As the weeks went by, despite making multiple efforts to meet up, the podcaster was met with excuse after excuse including the death of a family member. Eventually, he was led to meet up with Cora's housemate "Nicki", a real life woman who Johnny B met on multiple occasions.
At this stage, the lads suspected something fishy and decided to do some internet sleuthing in order to untangle the elaborate web of lies.
They decide to nip things in the bud and get in touch with Cora's well known GAA ex-boyfriend, only to discover that he has an almost identical story to that of Johnny B.
May the Lord bless whoever made this GAA Catfish graphic! All jokes aside, it sounds like it was a terrible ordeal for some of the people involved. Hopefully this is the end of it. pic.twitter.com/g7AmUOzmk8— MáireT (@MaireTNC) May 25, 2022
By now, having looked at all the players involved in this strange operation, the lads believes that "Nicki" is the woman behind the "Cora" account. When Johnny B rings the woman to accuse her, she is adamant that he is in the wrong and denies the accusations down to the ground.
At this stage, Johnny B decides he has to get in touch with Nicki's boyfriends - a well known GAA player from Munster - to get things out in the open.
Unsurprisingly, things only got more complicated from there.
Following the 3Arena show, where the lads initially shared an abbreviated version of the story, Johnny B received some messages from a woman called "Muireann".
This woman explains that she was at the show and was shocked to discover that her images had been used by the Cora O'Donovan Instagram account.
The #GAACatfish saga is the most chaotic Irish Pop Culture moment since Nadine Coyle lied about her age on Popstars (and that's a fact).— Elaine Murphy (@ElaineMurphy_) May 25, 2022
In just 36 hours, she has managed to find out who is running the account and has had a Zoom call with these girls and hashed everything out. She has also discovered the videos on the account actually belong to an American dancer called Madison Cubbage.
Madison is completely innocent in all of this and had no idea her images were being used in this regard.
The lads and the podcast team had spent weeks looking for the owner of the photos trying everything from reverse image searches to Smacks forking out €79 on an image search app, all to no avail.
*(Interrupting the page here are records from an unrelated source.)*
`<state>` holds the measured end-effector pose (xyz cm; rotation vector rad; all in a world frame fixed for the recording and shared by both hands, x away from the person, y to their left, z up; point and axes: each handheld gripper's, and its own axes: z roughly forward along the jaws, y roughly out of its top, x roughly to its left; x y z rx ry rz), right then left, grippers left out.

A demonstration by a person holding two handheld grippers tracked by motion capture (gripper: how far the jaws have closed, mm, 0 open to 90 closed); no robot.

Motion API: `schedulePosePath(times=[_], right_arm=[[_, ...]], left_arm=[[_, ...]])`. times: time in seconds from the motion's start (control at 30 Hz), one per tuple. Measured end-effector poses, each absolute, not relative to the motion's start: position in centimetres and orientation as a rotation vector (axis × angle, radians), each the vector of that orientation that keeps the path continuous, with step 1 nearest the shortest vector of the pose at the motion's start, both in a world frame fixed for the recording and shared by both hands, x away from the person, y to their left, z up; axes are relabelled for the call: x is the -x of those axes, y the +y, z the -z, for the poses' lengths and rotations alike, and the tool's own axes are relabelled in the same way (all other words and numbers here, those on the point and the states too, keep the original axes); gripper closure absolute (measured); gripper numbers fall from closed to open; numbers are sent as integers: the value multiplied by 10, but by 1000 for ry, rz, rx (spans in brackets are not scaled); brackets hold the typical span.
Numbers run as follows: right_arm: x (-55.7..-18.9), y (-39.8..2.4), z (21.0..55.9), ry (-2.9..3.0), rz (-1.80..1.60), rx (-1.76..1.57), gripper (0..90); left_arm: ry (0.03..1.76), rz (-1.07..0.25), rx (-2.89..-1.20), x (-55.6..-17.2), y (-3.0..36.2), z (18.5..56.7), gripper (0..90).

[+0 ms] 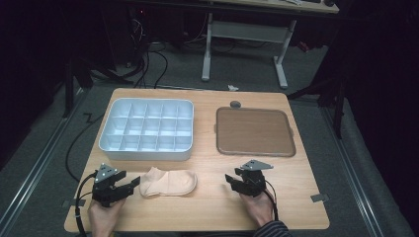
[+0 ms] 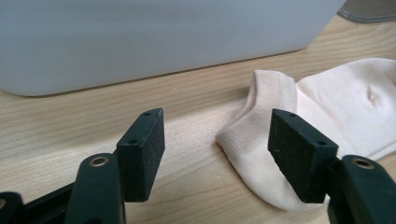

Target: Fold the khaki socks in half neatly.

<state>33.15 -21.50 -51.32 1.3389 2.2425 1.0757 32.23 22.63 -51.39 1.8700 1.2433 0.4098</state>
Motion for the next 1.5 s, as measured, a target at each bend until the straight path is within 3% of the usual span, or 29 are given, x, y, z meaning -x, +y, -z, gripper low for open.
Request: schedulePosePath(times=[1.23, 1.5], right_arm=[[-344, -126, 503, 2427, -1200, -1130, 505], [-351, -114, 516, 2455, -1144, -1139, 552]], left_arm=[[1242, -367, -1957, -319, 193, 528, 346], [1246, -377, -1970, -321, 186, 532, 362]])
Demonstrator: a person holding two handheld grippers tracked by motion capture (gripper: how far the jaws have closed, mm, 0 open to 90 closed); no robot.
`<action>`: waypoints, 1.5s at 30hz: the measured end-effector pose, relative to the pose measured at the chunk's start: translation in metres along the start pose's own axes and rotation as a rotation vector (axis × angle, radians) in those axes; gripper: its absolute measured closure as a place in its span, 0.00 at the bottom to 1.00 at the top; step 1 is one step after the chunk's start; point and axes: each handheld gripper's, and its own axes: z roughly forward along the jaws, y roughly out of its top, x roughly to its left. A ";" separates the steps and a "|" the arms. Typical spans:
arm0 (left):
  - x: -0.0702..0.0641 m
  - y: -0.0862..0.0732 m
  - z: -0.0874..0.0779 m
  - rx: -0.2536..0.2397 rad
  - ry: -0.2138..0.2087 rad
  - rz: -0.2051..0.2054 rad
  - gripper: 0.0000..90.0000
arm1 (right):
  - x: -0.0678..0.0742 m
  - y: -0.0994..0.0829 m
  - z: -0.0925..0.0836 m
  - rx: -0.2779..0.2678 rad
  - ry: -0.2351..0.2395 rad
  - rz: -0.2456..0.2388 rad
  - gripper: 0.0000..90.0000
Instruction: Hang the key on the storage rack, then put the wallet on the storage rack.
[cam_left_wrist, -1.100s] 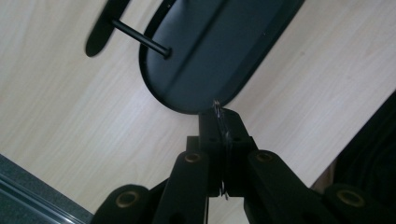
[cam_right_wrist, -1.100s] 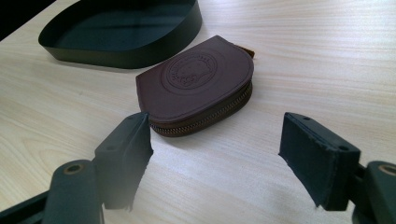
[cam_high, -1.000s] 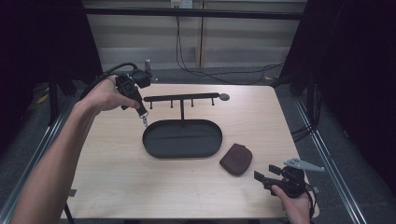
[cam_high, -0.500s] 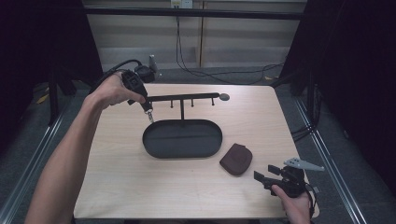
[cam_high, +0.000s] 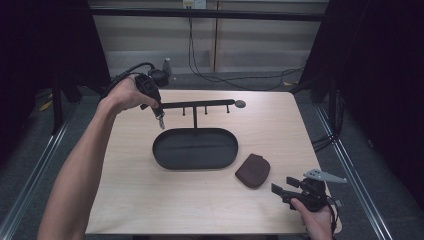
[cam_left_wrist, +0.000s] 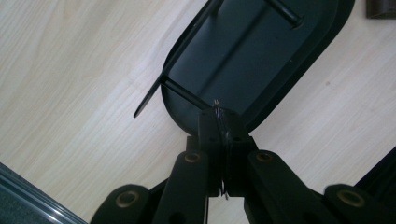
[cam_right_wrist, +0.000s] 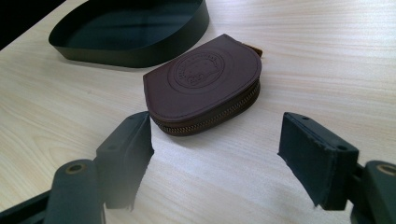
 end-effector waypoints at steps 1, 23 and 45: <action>0.000 0.000 0.001 0.000 0.011 -0.008 0.99 | 0.000 0.000 0.000 0.000 0.000 0.000 0.29; 0.008 -0.019 0.001 -0.072 0.016 -0.068 0.88 | 0.001 0.000 0.002 0.003 -0.003 0.000 0.29; -0.004 -0.082 0.012 -0.349 -0.016 -0.150 0.53 | 0.001 0.000 0.001 0.002 -0.006 -0.006 0.29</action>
Meaning that Muireann's fast detective work seemed a little suspect.
You guessed it: "Muireann" is yet another fake account being run by "Nicki".
Once Johnny B realised how far reaching the lies were, he blocked "Cora O'Donovan" on all social media and What's App, but this doesn’t stop doctored images of the two of them together being posted on her Instagram account.
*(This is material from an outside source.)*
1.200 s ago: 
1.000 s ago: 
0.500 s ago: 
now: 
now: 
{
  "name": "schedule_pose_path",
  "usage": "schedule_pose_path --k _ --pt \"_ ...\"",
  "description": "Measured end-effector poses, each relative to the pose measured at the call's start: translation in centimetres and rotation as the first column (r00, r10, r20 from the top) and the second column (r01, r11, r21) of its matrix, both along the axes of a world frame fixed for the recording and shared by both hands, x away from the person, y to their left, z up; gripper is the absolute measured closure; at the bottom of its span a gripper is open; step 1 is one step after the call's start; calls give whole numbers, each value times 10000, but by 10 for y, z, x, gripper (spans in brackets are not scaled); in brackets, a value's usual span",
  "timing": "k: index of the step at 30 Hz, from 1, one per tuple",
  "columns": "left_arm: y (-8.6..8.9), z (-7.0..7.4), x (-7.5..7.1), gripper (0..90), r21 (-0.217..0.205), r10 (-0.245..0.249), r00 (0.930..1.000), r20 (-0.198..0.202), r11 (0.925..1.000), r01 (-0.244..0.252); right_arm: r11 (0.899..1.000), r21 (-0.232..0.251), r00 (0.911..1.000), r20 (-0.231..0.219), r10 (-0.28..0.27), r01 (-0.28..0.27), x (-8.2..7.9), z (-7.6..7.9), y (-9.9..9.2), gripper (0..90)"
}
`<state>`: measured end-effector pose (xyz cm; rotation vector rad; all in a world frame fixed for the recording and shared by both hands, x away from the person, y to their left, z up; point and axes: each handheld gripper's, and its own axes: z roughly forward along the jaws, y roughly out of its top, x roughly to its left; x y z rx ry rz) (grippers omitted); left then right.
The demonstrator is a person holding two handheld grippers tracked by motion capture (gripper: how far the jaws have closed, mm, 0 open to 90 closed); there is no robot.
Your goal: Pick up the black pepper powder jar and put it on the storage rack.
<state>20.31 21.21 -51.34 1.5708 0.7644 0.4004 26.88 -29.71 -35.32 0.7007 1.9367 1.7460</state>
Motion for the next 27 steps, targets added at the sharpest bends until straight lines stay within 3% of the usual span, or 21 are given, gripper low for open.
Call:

In part 2 of the podcast, the Tipperary men delve deeper into the mind-boggling story, and say that well over 40 individuals - including well known GAA players and media personalities - have been catfished by one person since 2014.
With the rising popularity of these types of stories, such as the unsettling story of Sweet Bobby in the UK and the original sleuthing documentary Catfish with Nev Shulman in the US, it's clear that online deception is alive and well when it comes to online dating.
"I consider myself reasonably intelligent," Johnny B told listeners, "but in this story I was very much taken for a fool."
To try and understand the psychology of a catfish, the lads spoke with Louize Carroll, Chartered Occupational Psychologist, who explained why somebody would go to such great lengths to deceive another person.
"It's very layered and everyone is different," says Louize, "but there is one common denominator about social media and about being online - whether it's online dating or social media - the common denominator is that the potential for anonymity, the lure and seduction of anonymity, actually decreases a person's moral code."
All names have been changed to protect identities. "Nicki" has been offered to come on to the podcast for a right of reply.
If you have been affected by issues raised in this story, please visit: www.rte.ie/helplines.